Non, et c'est la contrainte que les patients découvrent le plus tard. La réserve de greffons prélevables est finie et ne se reconstitue pas : un greffon prélevé ne repousse pas à son emplacement d'origine. Trois éléments déterminent ce qui reste disponible : ce qui a déjà été prélevé lors de la première intervention et à quelle densité ; la densité et le calibre des cheveux restants dans la zone donneuse — deux patients ayant le même nombre de greffons restants n'obtiennent pas la même couverture visuelle ; et l'état de la zone donneuse, un prélèvement trop dense pouvant la rendre visiblement clairsemée et limiter tout nouveau prélèvement. C'est pourquoi la sur-extraction lors d'une première intervention n'est pas seulement un problème esthétique de nuque : elle hypothèque l'avenir. La question à poser avant la première séance est donc : combien de greffons restera-t-il après celle-ci, et sur quelle estimation ?

Peut-on prévoir combien de greffes il faudra dans une vie ?

Non, et cette limite est explicitement documentée. La littérature consacrée à la zone donneuse dite « permanente » indique qu'aucune zone donneuse ne garantit la permanence : il n'existe que des zones anticipées comme non touchées par l'alopécie, et la détermination scientifique du pronostic de l'étendue d'une calvitie masculine et d'une zone donneuse réellement permanente y est décrite comme impossible. Deux conséquences directes : personne ne peut vous dire aujourd'hui de combien de séances vous aurez besoin sur trente ans — une équipe qui l'affirme dépasse ce que la littérature autorise ; et plus on est jeune, plus l'incertitude est grande, puisqu'il reste davantage d'évolution possible devant soi. C'est la raison pour laquelle un plan prudent chez un patient jeune préserve délibérément de la réserve donneuse plutôt que de tout utiliser d'emblée.

Comment savoir si une seconde séance est proposée pour de bonnes raisons ?

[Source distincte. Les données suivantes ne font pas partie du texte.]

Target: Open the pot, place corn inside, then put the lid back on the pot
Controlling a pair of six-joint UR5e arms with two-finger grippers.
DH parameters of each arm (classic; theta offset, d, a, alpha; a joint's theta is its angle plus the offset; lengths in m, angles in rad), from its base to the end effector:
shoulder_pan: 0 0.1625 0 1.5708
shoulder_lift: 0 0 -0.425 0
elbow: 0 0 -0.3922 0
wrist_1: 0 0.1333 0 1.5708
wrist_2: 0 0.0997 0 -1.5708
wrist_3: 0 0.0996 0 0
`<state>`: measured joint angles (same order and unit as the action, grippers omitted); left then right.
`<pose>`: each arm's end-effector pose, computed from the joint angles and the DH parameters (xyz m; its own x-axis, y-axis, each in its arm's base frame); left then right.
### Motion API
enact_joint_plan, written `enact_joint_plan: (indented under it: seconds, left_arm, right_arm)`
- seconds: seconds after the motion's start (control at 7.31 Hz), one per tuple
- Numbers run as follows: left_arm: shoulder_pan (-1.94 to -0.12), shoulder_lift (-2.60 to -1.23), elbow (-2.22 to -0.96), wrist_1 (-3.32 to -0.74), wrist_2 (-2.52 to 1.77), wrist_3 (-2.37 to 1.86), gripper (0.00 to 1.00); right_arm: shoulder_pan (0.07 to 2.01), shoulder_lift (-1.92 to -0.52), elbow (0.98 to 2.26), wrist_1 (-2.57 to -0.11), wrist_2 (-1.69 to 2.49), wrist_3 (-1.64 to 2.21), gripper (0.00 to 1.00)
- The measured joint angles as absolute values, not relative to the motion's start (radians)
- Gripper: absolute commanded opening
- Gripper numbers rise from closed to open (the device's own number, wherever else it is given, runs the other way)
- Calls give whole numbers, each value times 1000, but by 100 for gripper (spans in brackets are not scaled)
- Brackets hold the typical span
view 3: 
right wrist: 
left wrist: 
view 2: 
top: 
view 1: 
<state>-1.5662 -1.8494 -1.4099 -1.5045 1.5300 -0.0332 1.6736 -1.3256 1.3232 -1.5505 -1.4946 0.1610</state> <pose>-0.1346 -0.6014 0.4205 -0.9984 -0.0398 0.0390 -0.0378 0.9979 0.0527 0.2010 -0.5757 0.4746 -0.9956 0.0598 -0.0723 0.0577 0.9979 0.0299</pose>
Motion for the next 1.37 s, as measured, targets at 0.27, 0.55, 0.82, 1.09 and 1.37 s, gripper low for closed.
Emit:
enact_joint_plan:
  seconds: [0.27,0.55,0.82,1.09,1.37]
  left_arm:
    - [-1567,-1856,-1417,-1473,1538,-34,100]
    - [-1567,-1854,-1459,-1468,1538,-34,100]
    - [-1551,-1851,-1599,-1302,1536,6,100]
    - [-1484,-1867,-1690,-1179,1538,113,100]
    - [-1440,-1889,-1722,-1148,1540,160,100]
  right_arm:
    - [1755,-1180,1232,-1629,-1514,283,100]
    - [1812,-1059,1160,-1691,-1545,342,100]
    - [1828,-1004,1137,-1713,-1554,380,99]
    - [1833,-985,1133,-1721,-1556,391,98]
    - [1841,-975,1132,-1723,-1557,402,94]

Quatre questions suffisent à distinguer une indication d'une vente. (1) « Sur quelle zone précise, et pour quel objectif de densité ? » — la réponse doit être en zones et en greffons, pas en « on va densifier un peu partout ». (2) « Que reste-t-il dans ma zone donneuse, et sur quelle estimation ? » — si la réponse est vague, la planification l'est aussi. (3) « Cette séance était-elle prévue dans le plan initial ? » — la réponse vous renseigne autant sur le plan de départ que sur la proposition actuelle. (4) « Qu'est-ce que je perds à attendre encore six mois ? » — si la réponse tient en une urgence commerciale plutôt qu'en un argument médical, vous avez votre réponse. À l'inverse, un plan en deux séances chiffré avant la première intervention est souvent le choix le plus protecteur : il évite de tout couvrir en une fois au prix d'une densité décevante partout.